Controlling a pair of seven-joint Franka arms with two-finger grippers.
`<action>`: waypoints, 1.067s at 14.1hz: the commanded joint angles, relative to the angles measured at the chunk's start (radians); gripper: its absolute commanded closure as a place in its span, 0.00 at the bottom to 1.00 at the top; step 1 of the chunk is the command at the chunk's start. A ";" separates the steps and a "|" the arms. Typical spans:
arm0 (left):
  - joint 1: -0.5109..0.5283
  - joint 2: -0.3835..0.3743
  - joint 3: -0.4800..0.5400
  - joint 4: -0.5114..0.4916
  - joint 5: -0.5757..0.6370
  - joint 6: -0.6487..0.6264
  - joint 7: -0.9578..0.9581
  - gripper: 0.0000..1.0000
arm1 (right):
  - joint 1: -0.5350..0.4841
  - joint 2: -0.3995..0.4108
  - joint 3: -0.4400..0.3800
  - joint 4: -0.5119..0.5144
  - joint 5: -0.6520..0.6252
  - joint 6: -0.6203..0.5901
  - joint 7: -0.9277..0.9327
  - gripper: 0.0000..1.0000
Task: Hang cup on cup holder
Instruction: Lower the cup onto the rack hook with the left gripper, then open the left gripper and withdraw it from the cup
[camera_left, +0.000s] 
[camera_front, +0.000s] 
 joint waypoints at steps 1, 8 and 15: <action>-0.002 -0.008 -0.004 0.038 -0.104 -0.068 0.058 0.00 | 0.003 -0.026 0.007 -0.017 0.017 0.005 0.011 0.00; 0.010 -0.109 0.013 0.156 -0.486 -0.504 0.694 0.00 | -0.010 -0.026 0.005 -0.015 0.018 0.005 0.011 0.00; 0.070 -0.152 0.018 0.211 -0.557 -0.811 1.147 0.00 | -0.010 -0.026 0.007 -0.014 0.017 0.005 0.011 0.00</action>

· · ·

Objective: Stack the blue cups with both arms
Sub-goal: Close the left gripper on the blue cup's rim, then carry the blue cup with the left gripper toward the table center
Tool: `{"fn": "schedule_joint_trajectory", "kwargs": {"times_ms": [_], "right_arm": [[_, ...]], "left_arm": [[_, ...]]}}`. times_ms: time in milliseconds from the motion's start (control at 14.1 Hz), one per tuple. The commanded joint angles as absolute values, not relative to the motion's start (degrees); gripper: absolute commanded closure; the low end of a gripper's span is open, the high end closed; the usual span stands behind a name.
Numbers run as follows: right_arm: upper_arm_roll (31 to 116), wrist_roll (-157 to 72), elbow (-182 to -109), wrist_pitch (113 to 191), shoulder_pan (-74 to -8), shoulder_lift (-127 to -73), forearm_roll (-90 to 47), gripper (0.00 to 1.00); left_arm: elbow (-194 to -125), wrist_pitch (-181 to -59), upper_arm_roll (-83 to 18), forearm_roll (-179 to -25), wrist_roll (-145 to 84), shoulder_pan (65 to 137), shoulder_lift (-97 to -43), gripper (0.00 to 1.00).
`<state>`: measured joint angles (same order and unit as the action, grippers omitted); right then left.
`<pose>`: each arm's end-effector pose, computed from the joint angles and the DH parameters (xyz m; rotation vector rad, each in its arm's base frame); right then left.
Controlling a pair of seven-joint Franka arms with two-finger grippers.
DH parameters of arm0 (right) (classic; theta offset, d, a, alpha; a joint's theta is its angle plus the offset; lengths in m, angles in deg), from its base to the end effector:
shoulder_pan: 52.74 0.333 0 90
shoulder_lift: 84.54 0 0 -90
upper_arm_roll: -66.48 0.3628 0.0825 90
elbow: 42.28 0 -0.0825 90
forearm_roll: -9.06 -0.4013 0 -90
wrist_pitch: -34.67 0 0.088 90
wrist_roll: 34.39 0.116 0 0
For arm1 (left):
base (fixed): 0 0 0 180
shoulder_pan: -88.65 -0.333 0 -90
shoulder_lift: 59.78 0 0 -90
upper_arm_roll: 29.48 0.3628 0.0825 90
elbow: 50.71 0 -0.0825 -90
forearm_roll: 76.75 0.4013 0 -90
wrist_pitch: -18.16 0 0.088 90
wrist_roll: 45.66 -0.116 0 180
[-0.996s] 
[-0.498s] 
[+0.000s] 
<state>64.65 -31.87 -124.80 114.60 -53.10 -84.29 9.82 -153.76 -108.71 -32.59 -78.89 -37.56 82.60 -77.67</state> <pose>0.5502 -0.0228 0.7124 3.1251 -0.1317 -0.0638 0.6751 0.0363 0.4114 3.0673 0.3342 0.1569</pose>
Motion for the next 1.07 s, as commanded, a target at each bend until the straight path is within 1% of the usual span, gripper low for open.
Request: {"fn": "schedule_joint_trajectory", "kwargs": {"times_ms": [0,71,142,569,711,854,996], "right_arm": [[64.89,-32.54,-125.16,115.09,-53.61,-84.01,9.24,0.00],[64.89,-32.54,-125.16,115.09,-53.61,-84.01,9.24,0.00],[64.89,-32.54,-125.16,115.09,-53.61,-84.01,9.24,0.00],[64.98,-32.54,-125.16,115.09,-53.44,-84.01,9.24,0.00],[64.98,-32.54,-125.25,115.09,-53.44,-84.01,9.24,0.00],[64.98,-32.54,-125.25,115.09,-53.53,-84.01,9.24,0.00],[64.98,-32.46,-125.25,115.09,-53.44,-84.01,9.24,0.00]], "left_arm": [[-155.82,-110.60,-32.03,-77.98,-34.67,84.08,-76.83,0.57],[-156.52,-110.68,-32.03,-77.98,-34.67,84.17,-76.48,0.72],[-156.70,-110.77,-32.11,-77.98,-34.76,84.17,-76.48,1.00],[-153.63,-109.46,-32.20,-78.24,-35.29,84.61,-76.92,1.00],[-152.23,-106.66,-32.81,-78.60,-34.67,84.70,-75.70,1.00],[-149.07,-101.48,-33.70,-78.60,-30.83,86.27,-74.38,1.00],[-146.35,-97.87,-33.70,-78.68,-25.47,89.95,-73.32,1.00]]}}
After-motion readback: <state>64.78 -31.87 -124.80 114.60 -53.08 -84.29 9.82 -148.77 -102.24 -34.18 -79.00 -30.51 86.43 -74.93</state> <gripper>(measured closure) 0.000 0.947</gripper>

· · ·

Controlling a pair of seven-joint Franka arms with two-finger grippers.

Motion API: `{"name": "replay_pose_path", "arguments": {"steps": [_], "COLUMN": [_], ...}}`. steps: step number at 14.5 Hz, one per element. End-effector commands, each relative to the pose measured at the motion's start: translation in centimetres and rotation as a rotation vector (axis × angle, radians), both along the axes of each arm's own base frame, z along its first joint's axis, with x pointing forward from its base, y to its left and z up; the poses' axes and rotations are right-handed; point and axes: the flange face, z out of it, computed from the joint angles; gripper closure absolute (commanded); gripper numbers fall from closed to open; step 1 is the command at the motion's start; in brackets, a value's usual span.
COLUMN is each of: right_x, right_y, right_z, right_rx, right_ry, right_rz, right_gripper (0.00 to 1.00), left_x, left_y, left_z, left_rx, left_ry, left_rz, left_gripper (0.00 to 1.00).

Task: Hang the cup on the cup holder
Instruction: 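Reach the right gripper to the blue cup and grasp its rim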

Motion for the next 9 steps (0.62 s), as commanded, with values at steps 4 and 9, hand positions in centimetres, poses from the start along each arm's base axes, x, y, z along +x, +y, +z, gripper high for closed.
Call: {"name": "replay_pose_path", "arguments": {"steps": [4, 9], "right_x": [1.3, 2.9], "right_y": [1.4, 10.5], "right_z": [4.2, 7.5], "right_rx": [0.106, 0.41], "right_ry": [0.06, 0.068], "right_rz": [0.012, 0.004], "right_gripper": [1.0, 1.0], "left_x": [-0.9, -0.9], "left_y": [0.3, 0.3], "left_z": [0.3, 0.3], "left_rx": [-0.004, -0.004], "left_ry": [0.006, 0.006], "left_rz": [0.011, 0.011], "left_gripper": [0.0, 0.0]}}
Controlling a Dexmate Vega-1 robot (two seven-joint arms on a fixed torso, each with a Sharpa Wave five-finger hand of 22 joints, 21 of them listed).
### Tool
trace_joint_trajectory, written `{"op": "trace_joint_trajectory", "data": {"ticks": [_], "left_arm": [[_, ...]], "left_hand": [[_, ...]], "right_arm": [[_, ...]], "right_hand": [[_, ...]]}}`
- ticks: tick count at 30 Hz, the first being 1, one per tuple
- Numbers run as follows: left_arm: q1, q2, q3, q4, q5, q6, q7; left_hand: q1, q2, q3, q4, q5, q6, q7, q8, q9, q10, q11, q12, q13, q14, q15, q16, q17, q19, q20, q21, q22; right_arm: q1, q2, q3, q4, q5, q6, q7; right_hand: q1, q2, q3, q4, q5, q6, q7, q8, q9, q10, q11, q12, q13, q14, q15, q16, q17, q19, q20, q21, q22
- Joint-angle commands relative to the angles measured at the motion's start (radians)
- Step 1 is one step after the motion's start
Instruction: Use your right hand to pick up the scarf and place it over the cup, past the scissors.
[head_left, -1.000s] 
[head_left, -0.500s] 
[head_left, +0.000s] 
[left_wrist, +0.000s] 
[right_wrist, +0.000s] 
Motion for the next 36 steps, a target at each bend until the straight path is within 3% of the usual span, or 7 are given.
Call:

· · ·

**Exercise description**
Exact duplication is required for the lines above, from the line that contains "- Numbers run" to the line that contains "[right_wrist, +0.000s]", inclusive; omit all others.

**Task result**
- Numbers run as follows: left_arm: q1, q2, q3, q4, q5, q6, q7; left_hand: q1, q2, q3, q4, q5, q6, q7, q8, q9, q10, q11, q12, q13, q14, q15, q16, q17, q19, q20, q21, q22; right_arm: q1, q2, q3, q4, q5, q6, q7; right_hand: q1, q2, q3, q4, q5, q6, q7, q8, q9, q10, q11, q12, q13, q14, q15, q16, q17, q19, q20, q21, q22
- Joint-angle commands relative to the angles measured at the motion's start (radians)
- Step 1 is one step after the motion's start
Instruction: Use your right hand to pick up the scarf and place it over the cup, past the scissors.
[head_left, -1.000s] 
[head_left, -0.500s] 
[head_left, +0.000s] 
[left_wrist, +0.000s] 
[right_wrist, +0.000s] 

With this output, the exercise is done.